--- Problem to solve ---
From the data below, tally each line that has "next" in it, then give that tally without comment.

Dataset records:

____

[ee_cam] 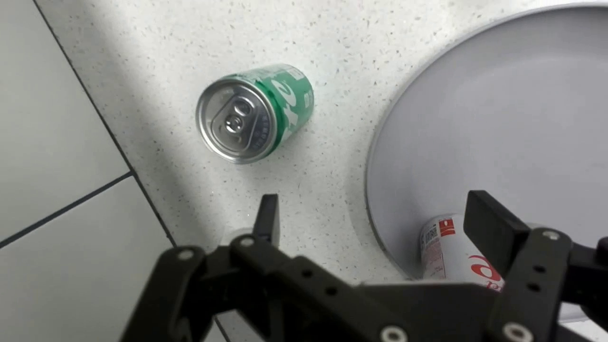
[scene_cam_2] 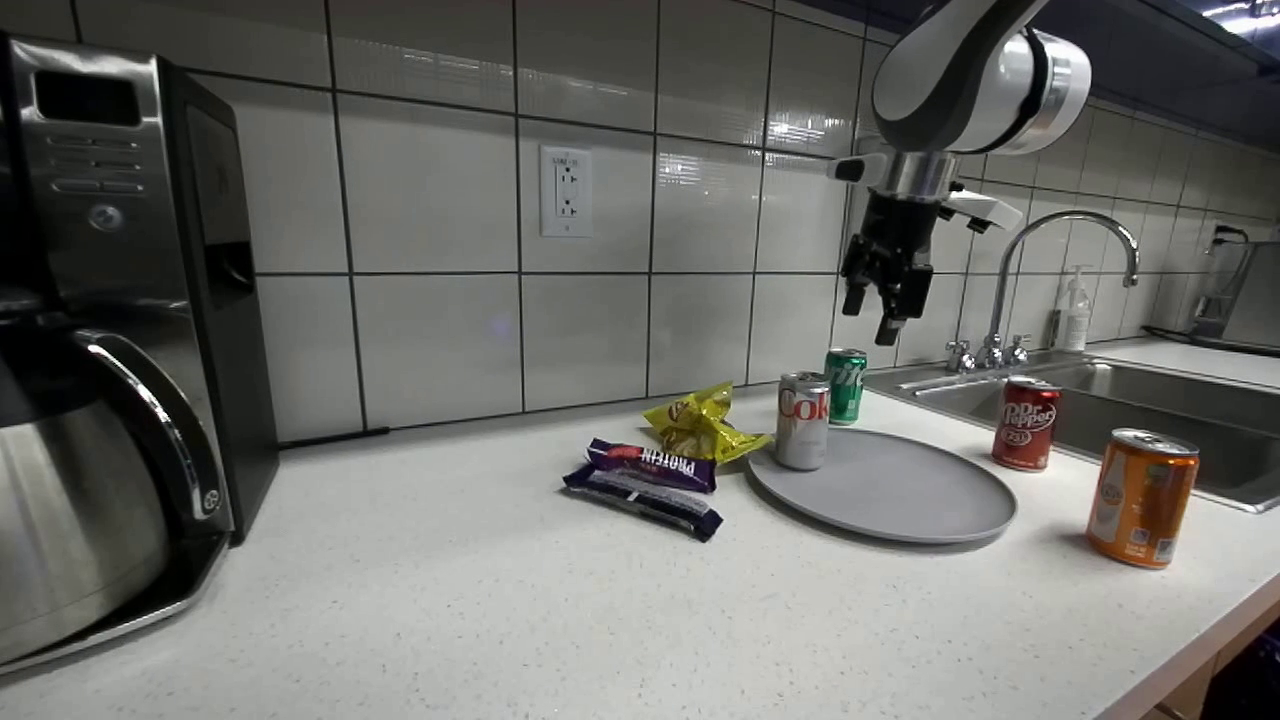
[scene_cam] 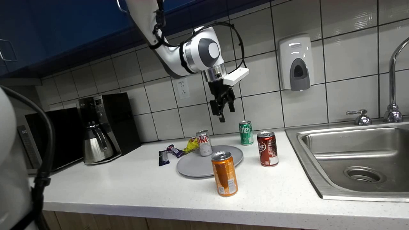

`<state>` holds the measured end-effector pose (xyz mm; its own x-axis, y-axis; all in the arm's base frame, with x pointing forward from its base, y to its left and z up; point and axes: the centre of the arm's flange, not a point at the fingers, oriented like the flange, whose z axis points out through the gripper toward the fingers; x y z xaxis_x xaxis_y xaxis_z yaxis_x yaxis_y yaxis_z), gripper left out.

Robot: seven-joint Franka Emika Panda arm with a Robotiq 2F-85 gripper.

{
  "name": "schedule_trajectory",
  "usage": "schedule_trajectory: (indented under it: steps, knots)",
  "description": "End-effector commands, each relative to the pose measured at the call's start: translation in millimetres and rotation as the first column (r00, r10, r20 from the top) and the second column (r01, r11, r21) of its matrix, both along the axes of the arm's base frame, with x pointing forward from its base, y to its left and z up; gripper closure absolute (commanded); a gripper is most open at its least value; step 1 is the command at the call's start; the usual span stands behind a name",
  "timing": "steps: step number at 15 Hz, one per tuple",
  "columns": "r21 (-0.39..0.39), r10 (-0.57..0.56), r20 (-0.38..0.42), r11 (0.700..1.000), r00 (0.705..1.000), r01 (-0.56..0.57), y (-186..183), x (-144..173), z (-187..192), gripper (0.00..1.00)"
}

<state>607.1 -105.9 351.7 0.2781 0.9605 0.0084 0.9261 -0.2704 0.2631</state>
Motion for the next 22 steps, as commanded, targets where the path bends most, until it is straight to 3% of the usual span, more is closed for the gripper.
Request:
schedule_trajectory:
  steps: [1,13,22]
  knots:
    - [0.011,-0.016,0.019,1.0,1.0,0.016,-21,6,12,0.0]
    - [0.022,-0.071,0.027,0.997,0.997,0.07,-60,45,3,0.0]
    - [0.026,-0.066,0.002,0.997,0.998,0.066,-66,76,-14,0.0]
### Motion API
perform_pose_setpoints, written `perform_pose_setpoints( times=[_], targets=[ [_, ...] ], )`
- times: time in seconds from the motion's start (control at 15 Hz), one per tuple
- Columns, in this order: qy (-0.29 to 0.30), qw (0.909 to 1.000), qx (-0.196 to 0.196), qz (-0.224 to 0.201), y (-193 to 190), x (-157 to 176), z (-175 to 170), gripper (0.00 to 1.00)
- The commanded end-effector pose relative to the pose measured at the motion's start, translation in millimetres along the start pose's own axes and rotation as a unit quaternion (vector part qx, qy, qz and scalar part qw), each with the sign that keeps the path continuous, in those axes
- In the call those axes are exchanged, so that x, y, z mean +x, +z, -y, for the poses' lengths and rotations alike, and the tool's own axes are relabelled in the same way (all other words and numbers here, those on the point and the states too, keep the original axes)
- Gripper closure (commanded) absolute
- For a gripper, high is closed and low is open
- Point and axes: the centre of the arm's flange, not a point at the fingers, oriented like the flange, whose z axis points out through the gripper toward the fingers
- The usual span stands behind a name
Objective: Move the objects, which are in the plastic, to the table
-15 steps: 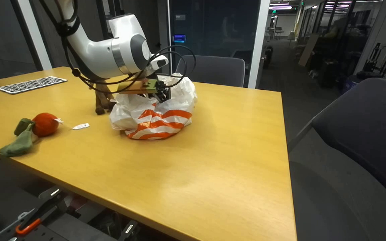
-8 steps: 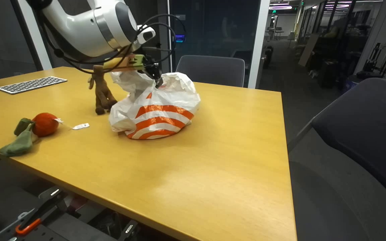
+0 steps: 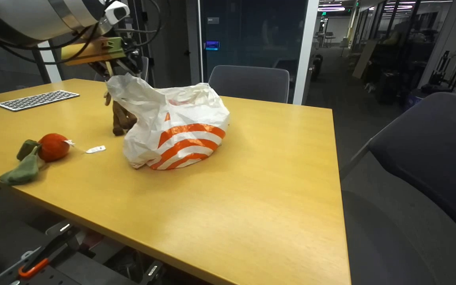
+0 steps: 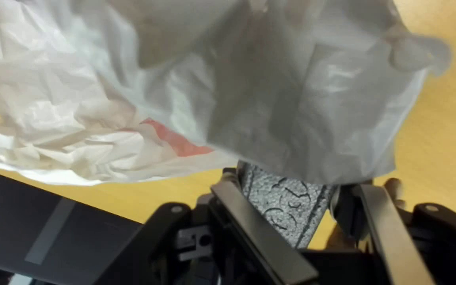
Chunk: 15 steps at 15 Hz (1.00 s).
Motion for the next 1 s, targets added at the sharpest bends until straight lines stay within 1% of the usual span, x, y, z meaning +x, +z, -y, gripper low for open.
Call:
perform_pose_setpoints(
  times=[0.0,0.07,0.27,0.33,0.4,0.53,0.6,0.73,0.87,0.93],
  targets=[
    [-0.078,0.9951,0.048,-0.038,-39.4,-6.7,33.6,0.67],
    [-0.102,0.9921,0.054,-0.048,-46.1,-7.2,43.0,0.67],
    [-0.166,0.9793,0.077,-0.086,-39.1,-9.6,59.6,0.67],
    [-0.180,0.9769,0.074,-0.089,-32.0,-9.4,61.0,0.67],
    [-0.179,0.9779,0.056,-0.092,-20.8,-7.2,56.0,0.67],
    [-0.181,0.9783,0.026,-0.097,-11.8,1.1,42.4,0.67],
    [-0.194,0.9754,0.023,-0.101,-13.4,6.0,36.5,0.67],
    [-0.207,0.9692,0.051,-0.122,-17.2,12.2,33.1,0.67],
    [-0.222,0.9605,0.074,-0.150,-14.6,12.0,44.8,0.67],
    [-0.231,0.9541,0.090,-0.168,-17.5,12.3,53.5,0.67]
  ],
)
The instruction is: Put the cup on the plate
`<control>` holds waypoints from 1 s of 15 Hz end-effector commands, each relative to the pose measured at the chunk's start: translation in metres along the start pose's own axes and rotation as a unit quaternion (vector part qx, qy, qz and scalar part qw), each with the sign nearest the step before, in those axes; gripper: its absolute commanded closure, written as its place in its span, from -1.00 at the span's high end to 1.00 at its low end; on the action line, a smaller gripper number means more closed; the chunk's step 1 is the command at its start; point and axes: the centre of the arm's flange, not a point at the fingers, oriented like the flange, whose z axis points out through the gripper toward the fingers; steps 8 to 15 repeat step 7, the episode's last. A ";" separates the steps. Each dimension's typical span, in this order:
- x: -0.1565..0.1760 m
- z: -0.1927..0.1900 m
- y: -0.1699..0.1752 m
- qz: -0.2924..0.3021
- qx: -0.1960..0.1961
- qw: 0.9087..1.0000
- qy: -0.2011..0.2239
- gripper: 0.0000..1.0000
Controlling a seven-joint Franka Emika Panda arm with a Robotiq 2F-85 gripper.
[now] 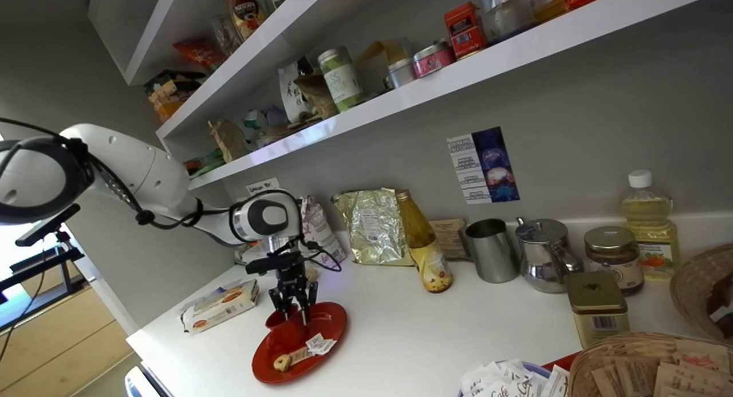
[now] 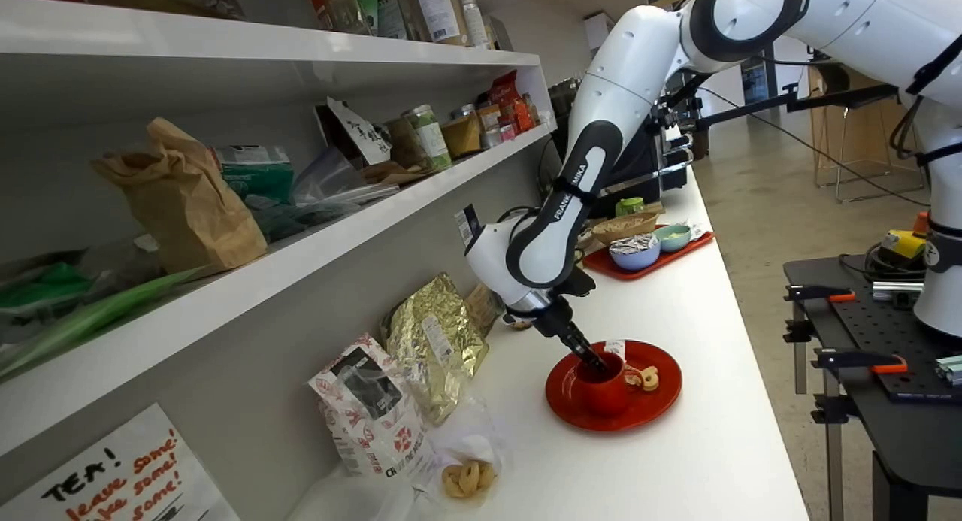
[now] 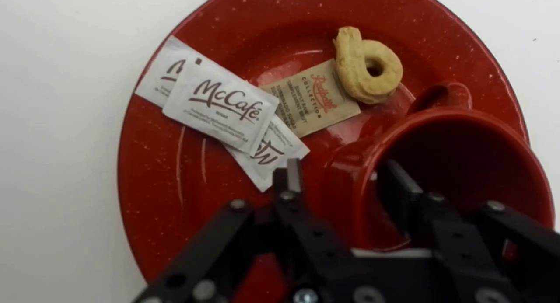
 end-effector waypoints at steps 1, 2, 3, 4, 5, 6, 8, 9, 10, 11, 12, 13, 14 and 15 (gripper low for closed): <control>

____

--- Answer for this exercise ---
2